◆ **The problem**
Please print the data that follows, keeping every line exact.

|---|

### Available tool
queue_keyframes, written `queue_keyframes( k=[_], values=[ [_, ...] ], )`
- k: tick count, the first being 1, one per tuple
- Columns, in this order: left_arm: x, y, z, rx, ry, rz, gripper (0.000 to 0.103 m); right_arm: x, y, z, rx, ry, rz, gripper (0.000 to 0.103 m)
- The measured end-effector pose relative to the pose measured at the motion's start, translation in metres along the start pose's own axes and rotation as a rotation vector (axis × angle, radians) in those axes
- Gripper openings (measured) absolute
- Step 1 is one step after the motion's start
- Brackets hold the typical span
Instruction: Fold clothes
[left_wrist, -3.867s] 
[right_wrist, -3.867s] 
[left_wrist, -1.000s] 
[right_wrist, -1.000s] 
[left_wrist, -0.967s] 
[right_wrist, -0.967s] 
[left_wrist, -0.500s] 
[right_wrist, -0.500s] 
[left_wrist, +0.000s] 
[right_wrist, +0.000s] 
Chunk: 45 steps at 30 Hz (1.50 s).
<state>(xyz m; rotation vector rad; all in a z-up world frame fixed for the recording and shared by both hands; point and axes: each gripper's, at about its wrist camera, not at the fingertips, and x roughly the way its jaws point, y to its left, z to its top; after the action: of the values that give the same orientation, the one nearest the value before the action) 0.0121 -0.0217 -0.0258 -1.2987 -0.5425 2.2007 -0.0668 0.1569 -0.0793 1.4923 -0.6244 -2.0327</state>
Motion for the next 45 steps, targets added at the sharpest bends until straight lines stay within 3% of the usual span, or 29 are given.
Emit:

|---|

◆ **Response box**
### Available tool
queue_keyframes, written `queue_keyframes( k=[_], values=[ [_, ...] ], )`
- k: tick count, the first being 1, one per tuple
- Columns, in this order: left_arm: x, y, z, rx, ry, rz, gripper (0.000 to 0.103 m); right_arm: x, y, z, rx, ry, rz, gripper (0.000 to 0.103 m)
- The measured end-effector pose relative to the pose measured at the motion's start, translation in metres along the start pose's own axes and rotation as a rotation vector (axis × angle, radians) in those axes
- Gripper openings (measured) absolute
- Step 1 is one step after the motion's start
- Brackets hold the typical span
Instruction: Fold clothes
[left_wrist, -3.867s] 
[right_wrist, -3.867s] 
[left_wrist, -1.000s] 
[right_wrist, -1.000s] 
[left_wrist, -0.967s] 
[right_wrist, -0.967s] 
[left_wrist, -0.500s] 
[right_wrist, -0.500s] 
[left_wrist, +0.000s] 
[right_wrist, +0.000s] 
Chunk: 45 steps at 30 Hz (1.50 s).
<state>(xyz m; rotation vector rad; all in a z-up world frame fixed for the recording and shared by both hands; point and axes: each gripper's, at about its wrist camera, not at the fingertips, and x roughly the way its jaws point, y to its left, z to its top; after the action: of the values that give the same orientation, the one nearest the value before the action) 0.0121 -0.0217 -0.0258 -1.2987 -0.5425 2.2007 -0.0668 0.1569 -0.0793 1.4923 -0.6244 -2.0327</state>
Motion for the next 45 steps, targets added at the sharpest bends until straight lines stay within 3% of the usual span, or 29 are given.
Emit:

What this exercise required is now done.